Work to complete -> Every entry is to be returned unchanged, and no picture is to be included.

=== Material provided ===

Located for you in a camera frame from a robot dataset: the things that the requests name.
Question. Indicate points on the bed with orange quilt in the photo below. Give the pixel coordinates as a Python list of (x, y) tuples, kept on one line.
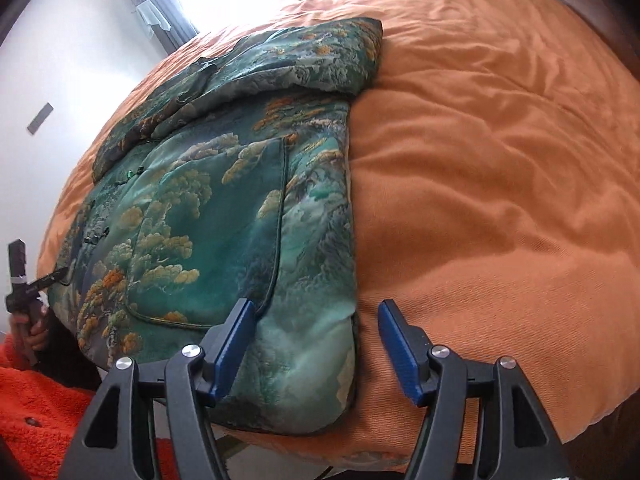
[(500, 160)]

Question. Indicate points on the grey-blue curtain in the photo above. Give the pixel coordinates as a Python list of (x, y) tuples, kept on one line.
[(170, 15)]

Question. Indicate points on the green patterned padded jacket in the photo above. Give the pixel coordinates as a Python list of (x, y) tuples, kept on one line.
[(200, 210)]

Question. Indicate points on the light blue towel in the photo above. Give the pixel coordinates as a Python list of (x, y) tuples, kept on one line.
[(152, 17)]

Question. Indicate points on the orange fleece sleeve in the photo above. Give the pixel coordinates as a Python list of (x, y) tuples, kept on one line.
[(40, 410)]

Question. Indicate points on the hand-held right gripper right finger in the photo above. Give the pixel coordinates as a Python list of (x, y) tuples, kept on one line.
[(397, 355)]

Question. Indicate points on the grey wall switch panel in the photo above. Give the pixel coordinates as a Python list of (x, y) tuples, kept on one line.
[(41, 118)]

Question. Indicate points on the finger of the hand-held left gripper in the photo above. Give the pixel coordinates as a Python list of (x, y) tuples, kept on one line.
[(17, 260), (50, 278)]

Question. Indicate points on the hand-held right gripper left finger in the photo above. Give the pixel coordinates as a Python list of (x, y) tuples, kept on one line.
[(232, 347)]

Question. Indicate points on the person's left hand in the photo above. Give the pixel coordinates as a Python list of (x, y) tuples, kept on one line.
[(34, 332)]

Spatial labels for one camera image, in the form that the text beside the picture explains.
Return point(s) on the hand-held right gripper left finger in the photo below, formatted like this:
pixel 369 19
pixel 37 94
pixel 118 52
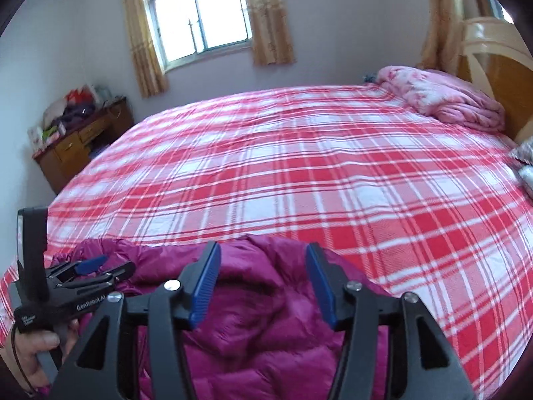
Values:
pixel 204 287

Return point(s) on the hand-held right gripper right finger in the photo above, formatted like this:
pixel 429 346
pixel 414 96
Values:
pixel 322 287

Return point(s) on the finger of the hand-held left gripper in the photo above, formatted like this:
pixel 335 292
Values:
pixel 89 266
pixel 108 278

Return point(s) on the magenta puffer jacket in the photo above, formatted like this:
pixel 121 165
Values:
pixel 258 308

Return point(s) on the person's left hand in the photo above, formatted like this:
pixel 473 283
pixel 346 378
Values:
pixel 25 354

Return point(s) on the brown wooden desk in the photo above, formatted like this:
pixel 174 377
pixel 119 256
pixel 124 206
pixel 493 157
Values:
pixel 70 154

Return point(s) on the white carton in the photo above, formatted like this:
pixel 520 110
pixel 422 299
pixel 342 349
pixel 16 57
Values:
pixel 35 137

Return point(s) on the bed with red plaid sheet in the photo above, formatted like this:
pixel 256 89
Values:
pixel 291 154

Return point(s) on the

===

Answer to the problem ->
Located for you in a camera frame from a robot dataset: the things that the requests name.
Question. Indicate points on the bed with orange quilt in the photo below. Give the pixel coordinates as a Python list of (x, y) tuples, kept on one line.
[(500, 160)]

Question. Indicate points on the grey-blue curtain in the photo above. Give the pixel coordinates as a Python list of (x, y) tuples, kept on one line.
[(170, 15)]

Question. Indicate points on the green patterned padded jacket in the photo above. Give the pixel coordinates as a Python list of (x, y) tuples, kept on one line.
[(200, 210)]

Question. Indicate points on the light blue towel in the photo above. Give the pixel coordinates as a Python list of (x, y) tuples, kept on one line.
[(152, 17)]

Question. Indicate points on the orange fleece sleeve in the photo above. Give the pixel coordinates as a Python list of (x, y) tuples, kept on one line.
[(40, 410)]

Question. Indicate points on the hand-held right gripper right finger in the photo above. Give the pixel coordinates as a Python list of (x, y) tuples, kept on one line.
[(397, 355)]

Question. Indicate points on the grey wall switch panel in the photo above. Give the pixel coordinates as a Python list of (x, y) tuples, kept on one line.
[(41, 118)]

Question. Indicate points on the finger of the hand-held left gripper in the photo above. Give the pixel coordinates as a Python list of (x, y) tuples, kept on one line.
[(17, 260), (50, 278)]

Question. Indicate points on the hand-held right gripper left finger in the photo above. Give the pixel coordinates as a Python list of (x, y) tuples, kept on one line.
[(232, 347)]

Question. Indicate points on the person's left hand in the photo above. Give the pixel coordinates as a Python list of (x, y) tuples, kept on one line.
[(34, 332)]

Spatial labels for one camera image, in the form that the text beside the picture explains.
Return point(s) on the hand-held right gripper left finger in the photo below, formatted like this:
pixel 369 19
pixel 37 94
pixel 118 52
Values:
pixel 204 287

Return point(s) on the hand-held right gripper right finger in the photo above, formatted like this:
pixel 429 346
pixel 414 96
Values:
pixel 322 287

Return point(s) on the finger of the hand-held left gripper in the photo above, formatted like this:
pixel 335 292
Values:
pixel 89 266
pixel 108 278

Return point(s) on the magenta puffer jacket in the photo above, formatted like this:
pixel 121 165
Values:
pixel 258 308

Return point(s) on the person's left hand in the photo above, formatted like this:
pixel 473 283
pixel 346 378
Values:
pixel 25 354

Return point(s) on the brown wooden desk in the photo above, formatted like this:
pixel 174 377
pixel 119 256
pixel 124 206
pixel 493 157
Values:
pixel 70 154

Return point(s) on the white carton in the photo above, formatted like this:
pixel 520 110
pixel 422 299
pixel 342 349
pixel 16 57
Values:
pixel 35 137

Return point(s) on the bed with red plaid sheet in the photo above, formatted like this:
pixel 256 89
Values:
pixel 291 154

Return point(s) on the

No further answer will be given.